Metric GlobalWind GlobalTemp ChinaWind ChinaTemp ChinaPM2.5 S-Mamba RMSE 1.958 3.001 7.301 5.012 26.74 MAE 1.302 1.910 5.026 3.587 14.23 SOFTS RMSE 1.985 3.057 7.253 4.962 26.75 MAE 1.325 1.951 4.993 3.529 14.34 SpaseTSF RMSE 2.117 3.434 7.230 5.292 28.71 MAE 1.442 2.337 5.050 3.840 15.69 STELLA-10k RMSE 1.933 3.041 7.118 4.167 26.32 MAE 1.294 2.009 4.876 3.003 14.08 STELLA_opt RMSE 1.919 2.724 7.104 4.112 26.15 MAE 1.284 1.858 4.869 2.975 13.85
Reference:
[1] Wang, Zihan, et al. "Is mamba effective for time series forecasting?." Neurocomputing 619 (2025): 129178.
[2] Han, Lu, et al. "Softs: Efficient multivariate time series forecasting with series-core fusion." Advances in Neural Information Processing Systems 37 (2024): 64145-64175.
[3] Lin, Shengsheng, et al. "SparseTSF: modeling long-term time series forecasting with 1k parameters." Proceedings of the 41st International Conference on Machine Learning. 2024.
Thank you for your time and efforts. We hope this has addressed your concerns and answered your questions. Please don’t hesitate to reach out if you have any further questions.

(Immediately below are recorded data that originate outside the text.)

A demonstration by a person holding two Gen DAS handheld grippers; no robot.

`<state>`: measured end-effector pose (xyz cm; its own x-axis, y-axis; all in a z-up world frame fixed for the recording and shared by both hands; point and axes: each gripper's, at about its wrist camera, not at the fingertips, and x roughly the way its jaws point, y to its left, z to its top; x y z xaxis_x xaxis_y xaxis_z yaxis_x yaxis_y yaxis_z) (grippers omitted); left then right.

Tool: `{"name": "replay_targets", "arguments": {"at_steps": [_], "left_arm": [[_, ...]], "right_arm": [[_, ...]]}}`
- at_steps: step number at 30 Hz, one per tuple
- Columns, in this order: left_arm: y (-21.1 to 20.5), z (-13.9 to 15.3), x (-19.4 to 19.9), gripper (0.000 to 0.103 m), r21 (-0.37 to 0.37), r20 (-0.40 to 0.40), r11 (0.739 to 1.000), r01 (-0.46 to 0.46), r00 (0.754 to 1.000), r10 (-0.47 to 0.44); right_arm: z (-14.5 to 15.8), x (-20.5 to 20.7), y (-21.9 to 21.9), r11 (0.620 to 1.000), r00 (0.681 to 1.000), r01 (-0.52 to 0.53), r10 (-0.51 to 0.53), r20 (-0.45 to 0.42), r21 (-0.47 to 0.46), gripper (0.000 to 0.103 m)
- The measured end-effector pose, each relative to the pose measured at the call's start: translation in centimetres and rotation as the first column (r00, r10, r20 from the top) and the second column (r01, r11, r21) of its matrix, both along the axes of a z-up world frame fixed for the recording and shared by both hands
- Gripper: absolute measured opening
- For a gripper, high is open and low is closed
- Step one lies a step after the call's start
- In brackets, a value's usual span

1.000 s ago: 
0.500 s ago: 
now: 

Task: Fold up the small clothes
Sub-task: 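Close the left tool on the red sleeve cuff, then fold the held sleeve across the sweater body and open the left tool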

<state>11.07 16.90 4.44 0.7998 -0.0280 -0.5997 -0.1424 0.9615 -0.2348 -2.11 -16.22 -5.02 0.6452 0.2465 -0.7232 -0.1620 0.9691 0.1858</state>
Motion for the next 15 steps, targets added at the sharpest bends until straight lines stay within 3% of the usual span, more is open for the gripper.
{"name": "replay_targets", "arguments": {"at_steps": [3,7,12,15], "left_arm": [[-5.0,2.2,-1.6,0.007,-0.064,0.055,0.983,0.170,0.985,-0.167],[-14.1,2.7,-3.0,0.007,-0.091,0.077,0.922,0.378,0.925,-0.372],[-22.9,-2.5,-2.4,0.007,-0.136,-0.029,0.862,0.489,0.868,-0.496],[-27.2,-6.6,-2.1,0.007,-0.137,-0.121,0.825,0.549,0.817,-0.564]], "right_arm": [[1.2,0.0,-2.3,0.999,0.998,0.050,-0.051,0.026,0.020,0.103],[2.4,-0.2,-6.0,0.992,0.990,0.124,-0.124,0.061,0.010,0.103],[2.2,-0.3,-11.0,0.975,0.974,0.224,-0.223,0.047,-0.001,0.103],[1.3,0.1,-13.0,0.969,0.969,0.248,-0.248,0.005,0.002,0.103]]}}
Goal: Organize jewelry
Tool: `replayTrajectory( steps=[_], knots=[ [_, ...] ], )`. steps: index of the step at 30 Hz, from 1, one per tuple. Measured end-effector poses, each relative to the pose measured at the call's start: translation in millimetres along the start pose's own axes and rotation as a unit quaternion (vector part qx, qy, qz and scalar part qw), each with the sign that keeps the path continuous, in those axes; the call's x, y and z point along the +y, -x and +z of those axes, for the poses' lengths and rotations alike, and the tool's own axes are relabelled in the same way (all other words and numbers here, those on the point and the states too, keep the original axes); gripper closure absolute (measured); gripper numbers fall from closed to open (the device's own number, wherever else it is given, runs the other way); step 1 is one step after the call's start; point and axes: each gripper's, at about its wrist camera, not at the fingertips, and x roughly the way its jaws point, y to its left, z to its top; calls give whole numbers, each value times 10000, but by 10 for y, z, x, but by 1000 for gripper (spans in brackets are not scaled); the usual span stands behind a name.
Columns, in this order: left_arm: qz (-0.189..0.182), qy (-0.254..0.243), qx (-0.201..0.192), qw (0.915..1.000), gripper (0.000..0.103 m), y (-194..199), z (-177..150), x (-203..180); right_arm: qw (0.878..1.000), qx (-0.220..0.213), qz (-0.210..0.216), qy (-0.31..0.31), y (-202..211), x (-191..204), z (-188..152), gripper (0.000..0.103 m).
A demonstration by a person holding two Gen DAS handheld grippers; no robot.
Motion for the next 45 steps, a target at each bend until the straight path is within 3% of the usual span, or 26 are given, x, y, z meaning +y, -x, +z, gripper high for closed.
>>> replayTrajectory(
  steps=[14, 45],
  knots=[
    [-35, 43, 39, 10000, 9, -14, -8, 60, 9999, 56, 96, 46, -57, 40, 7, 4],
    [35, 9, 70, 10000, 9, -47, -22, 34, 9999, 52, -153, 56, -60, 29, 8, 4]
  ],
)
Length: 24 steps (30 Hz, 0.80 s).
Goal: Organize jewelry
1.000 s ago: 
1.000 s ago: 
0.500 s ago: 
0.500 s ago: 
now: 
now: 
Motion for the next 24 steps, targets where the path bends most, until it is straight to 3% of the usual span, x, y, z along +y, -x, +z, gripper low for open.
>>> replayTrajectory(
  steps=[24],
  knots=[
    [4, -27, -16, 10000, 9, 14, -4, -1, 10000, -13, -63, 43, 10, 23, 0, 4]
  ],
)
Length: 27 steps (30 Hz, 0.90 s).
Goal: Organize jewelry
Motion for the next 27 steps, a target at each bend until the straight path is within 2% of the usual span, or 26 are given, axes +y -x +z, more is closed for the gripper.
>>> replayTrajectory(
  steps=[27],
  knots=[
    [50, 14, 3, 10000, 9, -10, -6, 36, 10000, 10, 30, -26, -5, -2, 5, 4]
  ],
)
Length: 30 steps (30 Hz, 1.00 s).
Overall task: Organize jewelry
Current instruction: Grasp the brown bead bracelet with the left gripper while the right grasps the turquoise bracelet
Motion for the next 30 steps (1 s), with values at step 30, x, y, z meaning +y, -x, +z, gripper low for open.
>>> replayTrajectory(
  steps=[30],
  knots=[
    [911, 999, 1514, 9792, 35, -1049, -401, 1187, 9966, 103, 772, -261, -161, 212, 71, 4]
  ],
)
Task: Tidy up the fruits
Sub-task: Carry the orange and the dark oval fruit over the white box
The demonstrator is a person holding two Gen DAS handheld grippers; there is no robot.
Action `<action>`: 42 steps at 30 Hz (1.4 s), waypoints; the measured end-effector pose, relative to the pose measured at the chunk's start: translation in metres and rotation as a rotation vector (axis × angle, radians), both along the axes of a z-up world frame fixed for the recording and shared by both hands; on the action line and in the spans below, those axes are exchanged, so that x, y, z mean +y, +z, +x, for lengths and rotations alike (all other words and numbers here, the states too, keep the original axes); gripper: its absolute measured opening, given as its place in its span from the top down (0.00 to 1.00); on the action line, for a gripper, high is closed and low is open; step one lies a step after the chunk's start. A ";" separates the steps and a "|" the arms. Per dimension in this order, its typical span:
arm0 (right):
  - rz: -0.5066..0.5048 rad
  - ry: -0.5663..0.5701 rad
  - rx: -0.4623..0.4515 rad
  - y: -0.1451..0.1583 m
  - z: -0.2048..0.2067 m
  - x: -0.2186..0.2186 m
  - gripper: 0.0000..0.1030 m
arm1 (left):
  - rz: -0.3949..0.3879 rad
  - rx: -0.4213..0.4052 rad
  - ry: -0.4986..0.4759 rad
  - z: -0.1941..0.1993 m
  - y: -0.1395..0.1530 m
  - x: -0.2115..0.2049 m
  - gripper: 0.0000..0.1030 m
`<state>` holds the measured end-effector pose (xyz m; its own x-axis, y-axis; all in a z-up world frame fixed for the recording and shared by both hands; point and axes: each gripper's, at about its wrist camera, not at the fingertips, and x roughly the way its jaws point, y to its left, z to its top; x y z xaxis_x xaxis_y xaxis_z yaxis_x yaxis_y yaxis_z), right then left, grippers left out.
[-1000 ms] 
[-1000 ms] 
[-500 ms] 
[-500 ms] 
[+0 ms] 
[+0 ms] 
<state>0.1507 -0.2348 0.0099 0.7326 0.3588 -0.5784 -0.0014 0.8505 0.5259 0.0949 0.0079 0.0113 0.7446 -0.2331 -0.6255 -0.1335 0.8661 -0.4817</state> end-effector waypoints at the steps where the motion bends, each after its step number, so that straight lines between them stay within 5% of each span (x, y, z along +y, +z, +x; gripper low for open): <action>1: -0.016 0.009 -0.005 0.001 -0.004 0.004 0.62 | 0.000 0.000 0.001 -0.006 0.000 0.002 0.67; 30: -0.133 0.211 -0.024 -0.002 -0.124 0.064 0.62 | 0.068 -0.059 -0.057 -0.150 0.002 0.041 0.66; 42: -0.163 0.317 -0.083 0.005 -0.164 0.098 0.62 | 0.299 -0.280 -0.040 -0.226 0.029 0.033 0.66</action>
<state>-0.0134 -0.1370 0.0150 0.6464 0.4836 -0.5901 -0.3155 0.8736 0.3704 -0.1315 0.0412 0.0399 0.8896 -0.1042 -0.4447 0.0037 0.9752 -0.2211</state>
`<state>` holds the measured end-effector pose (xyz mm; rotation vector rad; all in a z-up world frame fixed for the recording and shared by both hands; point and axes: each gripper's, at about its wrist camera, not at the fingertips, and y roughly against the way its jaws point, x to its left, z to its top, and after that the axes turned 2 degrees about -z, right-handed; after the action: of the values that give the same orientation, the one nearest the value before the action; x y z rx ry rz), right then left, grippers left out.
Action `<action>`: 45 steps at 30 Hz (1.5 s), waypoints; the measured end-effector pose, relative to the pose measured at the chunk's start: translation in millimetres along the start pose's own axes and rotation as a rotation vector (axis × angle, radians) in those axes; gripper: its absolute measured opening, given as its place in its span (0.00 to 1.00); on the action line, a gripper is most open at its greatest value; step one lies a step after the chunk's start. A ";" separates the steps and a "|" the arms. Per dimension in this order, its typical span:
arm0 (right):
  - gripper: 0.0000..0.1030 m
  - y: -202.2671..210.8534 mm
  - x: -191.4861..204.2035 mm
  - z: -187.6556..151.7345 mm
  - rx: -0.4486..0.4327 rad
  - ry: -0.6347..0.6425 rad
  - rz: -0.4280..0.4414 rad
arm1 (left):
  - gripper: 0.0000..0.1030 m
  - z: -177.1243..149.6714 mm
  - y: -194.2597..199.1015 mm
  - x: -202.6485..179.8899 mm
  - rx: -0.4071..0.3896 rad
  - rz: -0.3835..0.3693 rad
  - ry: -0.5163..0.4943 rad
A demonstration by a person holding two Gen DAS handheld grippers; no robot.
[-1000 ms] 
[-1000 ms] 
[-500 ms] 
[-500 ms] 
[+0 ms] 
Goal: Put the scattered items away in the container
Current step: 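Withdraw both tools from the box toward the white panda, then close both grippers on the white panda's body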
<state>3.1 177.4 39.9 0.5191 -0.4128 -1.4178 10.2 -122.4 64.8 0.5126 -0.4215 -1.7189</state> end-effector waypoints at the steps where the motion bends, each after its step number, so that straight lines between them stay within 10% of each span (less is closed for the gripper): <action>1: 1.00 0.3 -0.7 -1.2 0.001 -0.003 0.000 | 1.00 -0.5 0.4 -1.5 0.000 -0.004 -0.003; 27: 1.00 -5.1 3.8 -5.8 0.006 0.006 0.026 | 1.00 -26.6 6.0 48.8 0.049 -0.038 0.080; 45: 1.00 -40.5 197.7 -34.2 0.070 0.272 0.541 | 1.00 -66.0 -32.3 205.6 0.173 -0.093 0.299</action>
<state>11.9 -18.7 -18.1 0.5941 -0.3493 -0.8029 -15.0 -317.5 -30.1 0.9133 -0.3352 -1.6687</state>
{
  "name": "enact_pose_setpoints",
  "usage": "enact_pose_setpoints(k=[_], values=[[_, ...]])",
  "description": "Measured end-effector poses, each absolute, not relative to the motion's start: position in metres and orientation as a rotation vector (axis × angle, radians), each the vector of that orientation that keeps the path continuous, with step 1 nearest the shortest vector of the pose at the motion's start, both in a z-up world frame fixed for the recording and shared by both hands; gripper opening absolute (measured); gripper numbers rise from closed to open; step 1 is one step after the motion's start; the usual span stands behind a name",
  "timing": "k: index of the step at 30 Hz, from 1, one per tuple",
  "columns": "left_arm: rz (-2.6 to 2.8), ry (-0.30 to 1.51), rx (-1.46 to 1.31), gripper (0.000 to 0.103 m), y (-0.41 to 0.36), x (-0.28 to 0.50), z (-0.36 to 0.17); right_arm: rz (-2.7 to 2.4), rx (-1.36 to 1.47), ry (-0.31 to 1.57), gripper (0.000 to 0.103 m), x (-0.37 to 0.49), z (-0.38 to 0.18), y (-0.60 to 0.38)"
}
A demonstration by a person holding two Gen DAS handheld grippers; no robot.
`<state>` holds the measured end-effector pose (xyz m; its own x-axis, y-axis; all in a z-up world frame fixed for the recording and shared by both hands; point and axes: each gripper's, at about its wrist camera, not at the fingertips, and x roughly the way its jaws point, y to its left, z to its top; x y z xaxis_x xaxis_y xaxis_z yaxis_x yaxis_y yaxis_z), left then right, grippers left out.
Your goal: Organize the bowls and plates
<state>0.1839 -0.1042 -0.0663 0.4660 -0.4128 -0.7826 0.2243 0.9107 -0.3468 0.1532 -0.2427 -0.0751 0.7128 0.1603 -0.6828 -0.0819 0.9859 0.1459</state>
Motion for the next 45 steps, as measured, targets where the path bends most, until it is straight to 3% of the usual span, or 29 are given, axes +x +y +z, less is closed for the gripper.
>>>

The authors have provided sufficient clarifications and additional evidence that adequately address my previous concerns. I am satisfied with their responses and will raise my score accordingly.
We are more than happy to have addressed your concerns. Once again, thank you for your time and effort.
The paper presents a spatiotemporal deep learning method for atmospheric time series forecasting. The method uses spatiotemporal positions embedding and MLPs (instead of transformer layers), improving upon established methods for atmospheric forecasting.
The reviewers praised the efficiency of the method, its theoretical guarantees and its high performance on its intended application domain. Questions arose concerning alternative efficient models (S-Mamba, SOFTS, SparseTSF), generalizability and comparisons against transformers. The authors have answered these questions, and the reviewers confirmed that their concerns were addressed for the most part. One of the reviewers (Reviewer kupb) had the lingering concern that the model could be more innovative, however the reviewer did acknowledge the considerable performance improvement and is mildly in favor of accepting the paper.
Overall, this paper represents a solid contribution to its application area (atmospheric time series forecasting) with an innovative approach and theoretical insights that might be useful in other domains as well.